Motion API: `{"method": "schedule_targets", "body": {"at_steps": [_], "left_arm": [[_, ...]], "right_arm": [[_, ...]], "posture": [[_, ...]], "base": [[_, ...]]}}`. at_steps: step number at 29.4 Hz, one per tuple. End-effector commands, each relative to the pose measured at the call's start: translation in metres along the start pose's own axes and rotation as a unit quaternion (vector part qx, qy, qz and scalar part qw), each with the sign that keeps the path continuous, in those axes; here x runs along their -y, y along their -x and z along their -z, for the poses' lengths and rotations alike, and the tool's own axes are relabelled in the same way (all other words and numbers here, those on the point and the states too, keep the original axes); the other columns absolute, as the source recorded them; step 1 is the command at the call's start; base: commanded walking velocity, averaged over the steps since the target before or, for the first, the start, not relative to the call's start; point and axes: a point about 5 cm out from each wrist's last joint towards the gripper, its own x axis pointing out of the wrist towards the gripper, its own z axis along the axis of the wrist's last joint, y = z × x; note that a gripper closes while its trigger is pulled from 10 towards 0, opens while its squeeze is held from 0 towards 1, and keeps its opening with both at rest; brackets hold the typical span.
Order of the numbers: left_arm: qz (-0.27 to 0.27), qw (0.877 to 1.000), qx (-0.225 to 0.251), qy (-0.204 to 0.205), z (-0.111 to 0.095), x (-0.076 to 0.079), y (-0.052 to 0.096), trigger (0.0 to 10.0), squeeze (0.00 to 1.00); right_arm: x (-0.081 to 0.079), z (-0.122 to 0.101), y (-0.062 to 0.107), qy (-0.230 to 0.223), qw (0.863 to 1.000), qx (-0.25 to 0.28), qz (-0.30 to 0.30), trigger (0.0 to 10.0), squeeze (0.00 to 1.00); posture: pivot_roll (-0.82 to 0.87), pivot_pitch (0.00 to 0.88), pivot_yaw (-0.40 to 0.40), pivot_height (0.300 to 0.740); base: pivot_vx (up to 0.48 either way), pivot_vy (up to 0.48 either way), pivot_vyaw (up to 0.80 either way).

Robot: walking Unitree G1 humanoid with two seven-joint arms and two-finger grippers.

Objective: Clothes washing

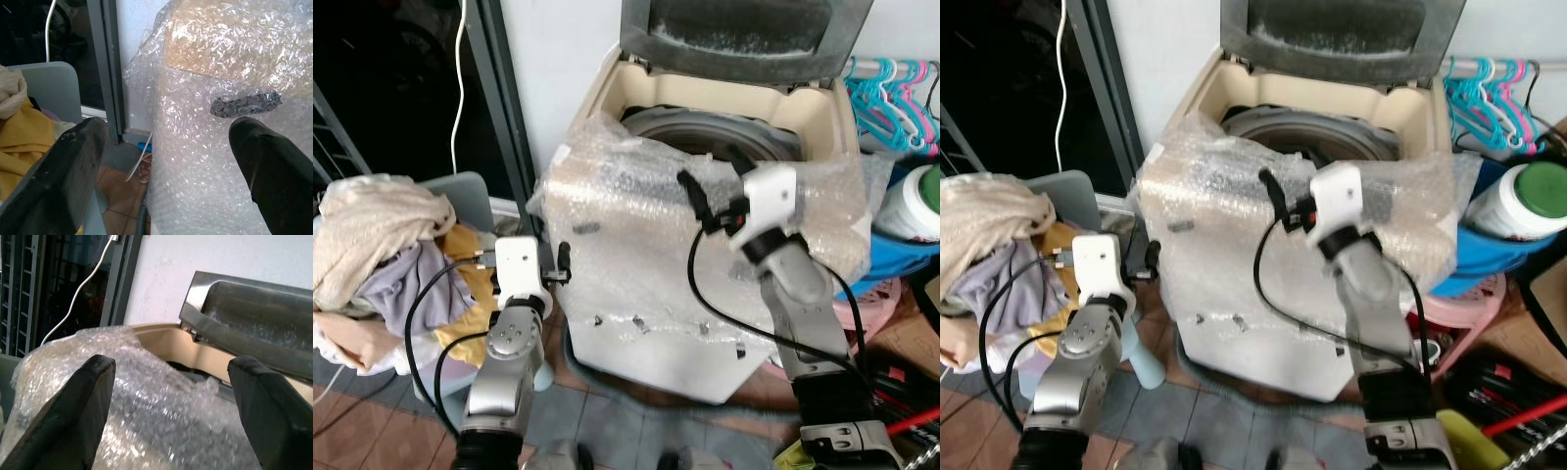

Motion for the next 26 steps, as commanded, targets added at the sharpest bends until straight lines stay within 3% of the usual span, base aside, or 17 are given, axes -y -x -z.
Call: {"method": "schedule_targets", "body": {"at_steps": [1,4,10,13,18,19,26], "left_arm": [[0.005,1.000,0.006,0.003,-0.003,0.002,0.002,10.0,0.00],[0.005,1.000,0.005,0.002,-0.003,0.002,0.002,10.0,0.00],[0.002,1.000,0.005,0.001,-0.003,0.000,0.002,10.0,0.00],[0.000,1.000,0.001,-0.003,-0.002,-0.001,0.002,10.0,0.00],[0.002,1.000,0.000,-0.004,-0.003,-0.001,0.002,10.0,0.00],[0.002,1.000,0.000,-0.004,-0.003,-0.001,0.002,10.0,0.00],[-0.011,1.000,0.002,-0.005,-0.004,-0.003,0.003,10.0,0.00]], "right_arm": [[-0.011,-0.002,0.007,0.020,1.000,-0.009,-0.006,10.0,1.00],[-0.018,0.010,0.017,-0.001,0.999,-0.037,0.000,10.0,1.00],[-0.016,0.019,0.023,-0.027,0.997,-0.066,0.030,10.0,1.00],[-0.014,0.027,0.027,-0.058,0.992,-0.094,0.055,10.0,1.00],[-0.024,0.033,0.027,-0.087,0.989,-0.120,0.021,10.0,0.98],[-0.024,0.035,0.027,-0.076,0.988,-0.130,0.024,10.0,0.00],[-0.014,0.038,0.028,-0.109,0.983,-0.137,0.061,10.0,0.00]], "posture": [[-0.05,0.000,0.007,0.740],[-0.05,0.000,0.009,0.740],[-0.04,0.000,0.011,0.740],[-0.04,0.000,0.013,0.740],[-0.04,0.000,0.016,0.740],[-0.04,0.000,0.017,0.740],[-0.04,0.000,0.015,0.740]], "base": [[0.000,0.000,0.80],[0.000,0.000,0.80],[0.000,0.000,0.73],[0.000,0.431,0.18],[0.000,0.480,0.00],[0.000,0.480,0.00],[0.000,0.480,0.00]]}}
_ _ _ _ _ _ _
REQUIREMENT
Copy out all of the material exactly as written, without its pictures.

RESPONSE
Motion API: `{"method": "schedule_targets", "body": {"at_steps": [_], "left_arm": [[_, ...]], "right_arm": [[_, ...]], "posture": [[_, ...]], "base": [[_, ...]]}}`. at_steps: step number at 29.4 Hz, one per tuple. End-effector commands, each relative to the pose measured at the call's start: translation in metres along the start pose's own axes and rotation as a unit quaternion (vector part qx, qy, qz and scalar part qw), each with the sign that keeps the path continuous, in those axes; here x runs along their -y, y along their -x and z along their -z, for the poses' lengths and rotations alike, and the tool's own axes are relabelled in the same way (all other words and numbers here, those on the point and the states too, keep the original axes); the other columns absolute, as the source recorded them; step 1 is the command at the call's start; base: commanded walking velocity, averaged over the steps since the target before or, for the first, the start, not relative to the call's start; point and axes: a point about 5 cm out from each wrist's last joint towards the gripper, its own x axis pointing out of the wrist towards the gripper, its own z axis along the axis of the wrist's last joint, y = z × x; note that a gripper closes while its trigger is pulled from 10 towards 0, opens while its squeeze is held from 0 towards 1, and keeps its opening with both at rest; brackets hold the typical span.
Order of the numbers: left_arm: qz (-0.27 to 0.27), qw (0.877 to 1.000), qx (-0.225 to 0.251), qy (-0.204 to 0.205), z (-0.111 to 0.095), x (-0.076 to 0.079), y (-0.052 to 0.096), trigger (0.0 to 10.0), squeeze (0.00 to 1.00); right_arm: x (-0.081 to 0.079), z (-0.122 to 0.101), y (-0.062 to 0.107), qy (-0.230 to 0.223), qw (0.863 to 1.000), qx (-0.25 to 0.28), qz (-0.30 to 0.30), trigger (0.0 to 10.0), squeeze (0.00 to 1.00); posture: pivot_roll (-0.82 to 0.87), pivot_pitch (0.00 to 0.88), pivot_yaw (-0.40 to 0.40), pivot_height (0.300 to 0.740); base: pivot_vx (up to 0.48 either way), pivot_vy (up to 0.48 either way), pivot_vyaw (up to 0.80 either way).

Robot: walking Unitree G1 humanoid with two seven-joint arms and two-finger grippers.

Objective: Clothes washing


Motion for the next 26 steps, as commanded, targets added at the sharpest bends until straight lines stay within 3% of the usual span, base aside, or 17 are given, axes -y -x -z.
Call: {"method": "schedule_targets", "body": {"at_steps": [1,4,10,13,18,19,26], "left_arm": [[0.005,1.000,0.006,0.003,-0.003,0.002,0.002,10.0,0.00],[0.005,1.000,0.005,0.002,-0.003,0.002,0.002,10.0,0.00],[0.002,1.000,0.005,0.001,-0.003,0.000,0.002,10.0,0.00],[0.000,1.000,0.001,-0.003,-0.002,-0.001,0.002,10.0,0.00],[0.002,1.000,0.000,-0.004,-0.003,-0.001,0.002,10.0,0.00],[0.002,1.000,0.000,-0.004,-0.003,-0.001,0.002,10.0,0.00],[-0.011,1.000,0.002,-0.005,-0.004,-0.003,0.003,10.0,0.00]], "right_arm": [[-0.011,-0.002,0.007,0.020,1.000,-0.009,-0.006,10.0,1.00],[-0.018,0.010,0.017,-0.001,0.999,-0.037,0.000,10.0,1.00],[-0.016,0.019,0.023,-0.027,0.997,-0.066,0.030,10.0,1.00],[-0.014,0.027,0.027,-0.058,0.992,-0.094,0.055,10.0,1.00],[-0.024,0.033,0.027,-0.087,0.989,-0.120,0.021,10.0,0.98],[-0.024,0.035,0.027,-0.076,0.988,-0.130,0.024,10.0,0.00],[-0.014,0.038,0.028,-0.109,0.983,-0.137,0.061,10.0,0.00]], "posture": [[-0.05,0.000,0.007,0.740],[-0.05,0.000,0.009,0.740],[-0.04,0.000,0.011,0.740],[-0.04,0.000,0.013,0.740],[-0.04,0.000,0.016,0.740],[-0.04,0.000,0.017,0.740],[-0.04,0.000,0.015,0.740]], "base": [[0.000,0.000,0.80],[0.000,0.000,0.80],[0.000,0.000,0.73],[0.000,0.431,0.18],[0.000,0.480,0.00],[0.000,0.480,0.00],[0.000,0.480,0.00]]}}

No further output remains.